¶
Quick facts
Phase: Measure | Version: 2.0.0 | Category: validation | License: Apache-2.0
Experiment Design¶
An experiment design document defines all parameters needed to run a rigorous A/B test or controlled experiment. It ensures the team aligns on what you're testing, how you'll measure success, and how long to run the test before drawing conclusions. Good experiment design prevents common pitfalls: underpowered tests, unclear success criteria, and decisions based on noise rather than signal.
When to Use¶
- Before launching an A/B test to validate a product change
- When testing a hypothesis that requires quantitative validation
- After solution design to validate assumptions before full rollout
- When stakeholders want data-driven evidence for a decision
- To establish a culture of experimentation and learning
How to Use¶
Use the /experiment-design slash command:
Or reference the skill file directly: skills/measure-experiment-design/SKILL.md
Instructions¶
When asked to design an experiment, follow these steps:
-
Articulate the Hypothesis Write a clear, testable hypothesis in the format: "We believe [change] for [users] will [outcome] as measured by [metric]." One hypothesis per experiment — if you're testing multiple things, run multiple experiments.
-
Define the Variants Describe the control (current experience) and treatment (new experience) in sufficient detail. Include screenshots, mockups, or precise descriptions so anyone can understand what users will see.
-
Choose Primary and Secondary Metrics Select one primary metric that will determine success or failure. Add 2-3 secondary metrics to understand the broader impact. Include guardrail metrics to catch unintended negative effects.
-
Calculate Sample Size Determine how many users you need per variant to detect your minimum detectable effect (MDE) with statistical significance. Specify your significance level (typically 0.05) and power (typically 0.80).
-
Estimate Duration Based on sample size and available traffic, calculate how long the experiment needs to run. Account for weekly patterns — avoid ending mid-week if behavior varies by day.
-
Define Targeting and Allocation Specify which users are eligible for the experiment and how traffic is split between variants. Document any exclusions (e.g., employees, specific segments).
-
Set Success Criteria Define upfront what constitutes a win, a loss, or an inconclusive result. This prevents post-hoc rationalization and moving goalposts.
-
Document Risks and Mitigations Identify what could go wrong and how you'll detect/address it. Include monitoring plans and rollback criteria.
Output Template¶
Experiment Design: [Experiment Name]¶
Overview¶
| Field | Value |
|---|---|
| Experiment Name | [Short descriptive name] |
| Owner | [Name, role] |
| Start Date | [Planned start date] |
| End Date | [Planned end date] |
| Status | Draft / Ready / Running / Completed |
Hypothesis¶
We believe [proposed change]
for [target user segment]
will [expected outcome]
as measured by [primary metric]
Background¶
[Context explaining why this experiment matters and what led to the hypothesis]
Variants¶
Control (A)¶
Description: [What users currently experience]

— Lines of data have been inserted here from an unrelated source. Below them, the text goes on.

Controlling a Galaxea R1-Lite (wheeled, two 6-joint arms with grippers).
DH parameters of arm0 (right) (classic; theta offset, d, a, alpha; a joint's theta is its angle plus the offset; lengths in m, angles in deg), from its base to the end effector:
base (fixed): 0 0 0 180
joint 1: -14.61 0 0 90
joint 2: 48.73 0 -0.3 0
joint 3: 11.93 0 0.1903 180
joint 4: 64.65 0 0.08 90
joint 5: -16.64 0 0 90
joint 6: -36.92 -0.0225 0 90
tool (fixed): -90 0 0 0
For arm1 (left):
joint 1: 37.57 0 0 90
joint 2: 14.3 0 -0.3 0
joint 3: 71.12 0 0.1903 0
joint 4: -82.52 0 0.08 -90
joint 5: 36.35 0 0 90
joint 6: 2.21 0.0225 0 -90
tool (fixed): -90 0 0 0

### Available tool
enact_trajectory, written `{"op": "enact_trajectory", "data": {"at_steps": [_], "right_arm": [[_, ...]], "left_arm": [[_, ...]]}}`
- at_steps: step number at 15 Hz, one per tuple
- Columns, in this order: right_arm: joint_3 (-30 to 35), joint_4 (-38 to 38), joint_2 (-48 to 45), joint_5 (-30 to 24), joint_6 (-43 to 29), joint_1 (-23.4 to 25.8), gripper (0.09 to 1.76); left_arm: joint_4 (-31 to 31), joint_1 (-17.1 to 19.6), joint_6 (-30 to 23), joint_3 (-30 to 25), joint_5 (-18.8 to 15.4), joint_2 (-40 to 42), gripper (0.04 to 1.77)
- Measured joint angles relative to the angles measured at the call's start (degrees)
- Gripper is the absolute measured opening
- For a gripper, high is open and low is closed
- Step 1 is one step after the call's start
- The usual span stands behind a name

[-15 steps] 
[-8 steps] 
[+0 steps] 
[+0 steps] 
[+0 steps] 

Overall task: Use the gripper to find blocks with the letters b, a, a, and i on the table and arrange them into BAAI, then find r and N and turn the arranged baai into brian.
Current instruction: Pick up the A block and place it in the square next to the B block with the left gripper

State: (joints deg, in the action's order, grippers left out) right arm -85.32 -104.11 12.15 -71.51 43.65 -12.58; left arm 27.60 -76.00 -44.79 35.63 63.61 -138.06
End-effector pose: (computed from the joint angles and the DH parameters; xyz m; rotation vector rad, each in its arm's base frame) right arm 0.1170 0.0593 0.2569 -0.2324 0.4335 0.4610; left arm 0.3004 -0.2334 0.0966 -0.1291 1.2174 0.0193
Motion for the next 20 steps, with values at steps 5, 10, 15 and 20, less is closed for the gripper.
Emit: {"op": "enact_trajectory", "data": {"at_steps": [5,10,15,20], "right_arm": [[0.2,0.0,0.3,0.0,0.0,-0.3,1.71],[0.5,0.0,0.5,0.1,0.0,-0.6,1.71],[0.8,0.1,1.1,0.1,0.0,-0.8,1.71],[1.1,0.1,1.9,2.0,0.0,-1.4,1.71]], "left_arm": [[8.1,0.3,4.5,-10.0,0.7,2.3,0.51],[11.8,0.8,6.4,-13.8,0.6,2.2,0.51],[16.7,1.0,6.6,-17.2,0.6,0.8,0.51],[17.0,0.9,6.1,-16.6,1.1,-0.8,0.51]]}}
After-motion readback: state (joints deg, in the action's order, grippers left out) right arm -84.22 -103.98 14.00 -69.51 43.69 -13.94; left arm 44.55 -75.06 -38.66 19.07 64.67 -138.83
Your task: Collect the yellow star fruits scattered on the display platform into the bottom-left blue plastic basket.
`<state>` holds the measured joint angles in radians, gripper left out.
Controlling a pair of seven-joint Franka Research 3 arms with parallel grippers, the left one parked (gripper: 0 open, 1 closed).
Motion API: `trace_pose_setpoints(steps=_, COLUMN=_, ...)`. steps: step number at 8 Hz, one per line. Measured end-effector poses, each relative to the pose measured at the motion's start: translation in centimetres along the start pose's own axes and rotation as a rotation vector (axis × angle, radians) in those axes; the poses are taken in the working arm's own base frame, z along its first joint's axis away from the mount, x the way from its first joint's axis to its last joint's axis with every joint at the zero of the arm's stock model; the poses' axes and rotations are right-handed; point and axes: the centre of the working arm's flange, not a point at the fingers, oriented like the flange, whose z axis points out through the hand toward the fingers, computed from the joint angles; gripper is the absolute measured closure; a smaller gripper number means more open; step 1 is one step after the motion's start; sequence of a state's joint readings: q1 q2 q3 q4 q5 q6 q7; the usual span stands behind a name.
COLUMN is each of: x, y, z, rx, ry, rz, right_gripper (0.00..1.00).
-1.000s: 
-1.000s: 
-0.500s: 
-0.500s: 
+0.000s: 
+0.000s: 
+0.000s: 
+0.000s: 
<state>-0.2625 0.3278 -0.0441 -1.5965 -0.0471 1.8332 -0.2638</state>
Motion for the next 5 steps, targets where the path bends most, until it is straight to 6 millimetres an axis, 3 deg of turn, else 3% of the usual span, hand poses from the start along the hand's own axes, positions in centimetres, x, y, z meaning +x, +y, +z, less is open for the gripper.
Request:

Details: - [Specific element 1] - [Specific element 2]
Screenshot/Mockup: [Link or embed]
Treatment (B)¶
Description: [What users will experience in the new variant]
Details: - [Specific change 1] - [Specific change 2]
Screenshot/Mockup: [Link or embed]
Metrics¶
Primary Metric¶
| Metric | Definition | Current Baseline | Minimum Detectable Effect |
|---|---|---|---|
| [Metric name] | [How it's calculated] | [Current value] | [Smallest change we want to detect] |
Secondary Metrics¶
| Metric | Definition | Purpose |
|---|---|---|
| [Metric 1] | [Definition] | [Why we're tracking this] |
| [Metric 2] | [Definition] | [Why we're tracking this] |
Guardrail Metrics¶
| Metric | Definition | Threshold |
|---|---|---|
| [Metric 1] | [Definition] | [Must not decrease by more than X%] |
| [Metric 2] | [Definition] | [Must not decrease by more than X%] |
Sample Size & Duration¶
Sample Size Calculation¶
| Parameter | Value |
|---|---|
| Baseline conversion rate | [X%] |
| Minimum detectable effect (MDE) | [X% relative / X pp absolute] |
| Statistical significance (alpha) | [0.05 typical] |
| Statistical power (1-beta) | [0.80 typical] |
| Users per variant | [Calculated number] |
| Total users needed | [Sum across variants] |
Duration Estimate¶
| Parameter | Value |
|---|---|
| Daily eligible traffic | [X users/day] |
| Traffic allocation | [X% to experiment] |
| Users per day in experiment | [Calculated] |
| Minimum duration | [X days to reach sample size] |
| Recommended duration | [X days, accounting for weekly patterns] |
Audience Targeting¶
Inclusion Criteria¶
- [Criterion 1: e.g., "All logged-in users"]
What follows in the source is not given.